AI ROI & Metrics — how to measure real value
Most AI projects fail on measurement, not tech. Here's what to track to know if it's actually working and to justify scaling the budget.
The biggest cause of death for AI projects: unmeasurable value. Executive excitement drives the POC, then 6 months later there's no data to justify the next budget, so the project stalls. Measure from day one.
**4 metric families** to track for any AI project: (1) **Quality** (does it work? — accuracy, F1, CSAT on AI answers), (2) **Efficiency** (does it save time/money? — minutes saved per task, cost per query, deflection rate), (3) **Adoption** (do people use it? — DAU, % eligible tasks actually using AI, time-to-engagement), (4) **Risk** (what's going wrong? — rate, incident count, complaint volume).
ROI calculation pattern: [value created (time saved × hourly rate + errors avoided × cost per error + new revenue)] − [cost (API calls + infra + engineering time + change management)]. Do the math upfront (hypothesis) and at 3 months (measured). If hypothesis and measurement diverge 3×, you have a learning — not a failure, a calibration.

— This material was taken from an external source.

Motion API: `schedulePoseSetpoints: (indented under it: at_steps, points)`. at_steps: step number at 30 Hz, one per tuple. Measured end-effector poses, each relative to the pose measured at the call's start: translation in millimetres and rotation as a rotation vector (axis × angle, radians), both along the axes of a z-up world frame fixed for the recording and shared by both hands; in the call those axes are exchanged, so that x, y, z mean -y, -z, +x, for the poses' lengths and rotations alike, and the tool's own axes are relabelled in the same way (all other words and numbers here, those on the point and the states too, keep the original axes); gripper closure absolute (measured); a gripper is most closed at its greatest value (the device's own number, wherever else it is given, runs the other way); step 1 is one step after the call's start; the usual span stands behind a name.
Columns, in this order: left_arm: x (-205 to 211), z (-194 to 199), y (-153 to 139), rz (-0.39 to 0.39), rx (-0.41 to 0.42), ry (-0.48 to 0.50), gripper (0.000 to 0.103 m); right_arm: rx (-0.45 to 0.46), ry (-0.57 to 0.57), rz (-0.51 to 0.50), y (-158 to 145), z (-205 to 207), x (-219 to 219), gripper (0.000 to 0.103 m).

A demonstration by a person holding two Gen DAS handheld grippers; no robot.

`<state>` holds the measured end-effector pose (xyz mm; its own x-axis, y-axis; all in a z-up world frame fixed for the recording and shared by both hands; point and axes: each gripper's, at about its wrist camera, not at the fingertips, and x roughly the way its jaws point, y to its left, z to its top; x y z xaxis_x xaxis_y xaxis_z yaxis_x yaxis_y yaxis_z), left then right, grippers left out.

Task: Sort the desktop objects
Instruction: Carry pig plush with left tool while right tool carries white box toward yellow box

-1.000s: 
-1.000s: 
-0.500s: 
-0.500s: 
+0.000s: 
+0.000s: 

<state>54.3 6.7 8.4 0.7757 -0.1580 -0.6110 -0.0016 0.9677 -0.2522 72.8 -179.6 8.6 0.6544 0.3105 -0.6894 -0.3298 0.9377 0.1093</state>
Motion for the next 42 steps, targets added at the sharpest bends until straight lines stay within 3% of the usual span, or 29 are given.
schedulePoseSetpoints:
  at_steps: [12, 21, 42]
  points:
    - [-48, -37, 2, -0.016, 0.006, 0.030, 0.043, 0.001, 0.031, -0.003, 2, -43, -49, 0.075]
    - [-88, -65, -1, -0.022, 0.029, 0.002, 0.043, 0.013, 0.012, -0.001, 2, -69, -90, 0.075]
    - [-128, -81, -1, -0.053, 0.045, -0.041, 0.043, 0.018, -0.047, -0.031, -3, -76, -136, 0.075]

Typical value benchmarks (for sizing the business case): customer support deflection 20-40% of volume = hundreds of k€/year at mid-size. Internal Q&A (HR/IT/legal bots) 10-15 min saved × 1000 queries/week = 1-2 FTE saved. Document extraction 80% automation × 10k docs/month = 2-5 FTE. Sales email drafting: 30% faster = ~5h/week/sales rep.
Watch out — the traps: (i) vanity metrics ('the bot answered 10k questions' — without CSAT, useless); (ii) displaced time ('I saved 10 min' but that time went to scrolling, not to higher value); (iii) hidden costs (engineering maintenance, prompt iteration, eval set upkeep — typically 20-30% of initial build); (iv) sample bias (the N=20 who love it ≠ the 500 eligible users).
The leading indicator of success: user adoption at 90 days. If < 30% of eligible people use it regularly, technology is not the problem — change management is. Rework UX + onboarding + integrations into existing tools (Slack, CRM, email).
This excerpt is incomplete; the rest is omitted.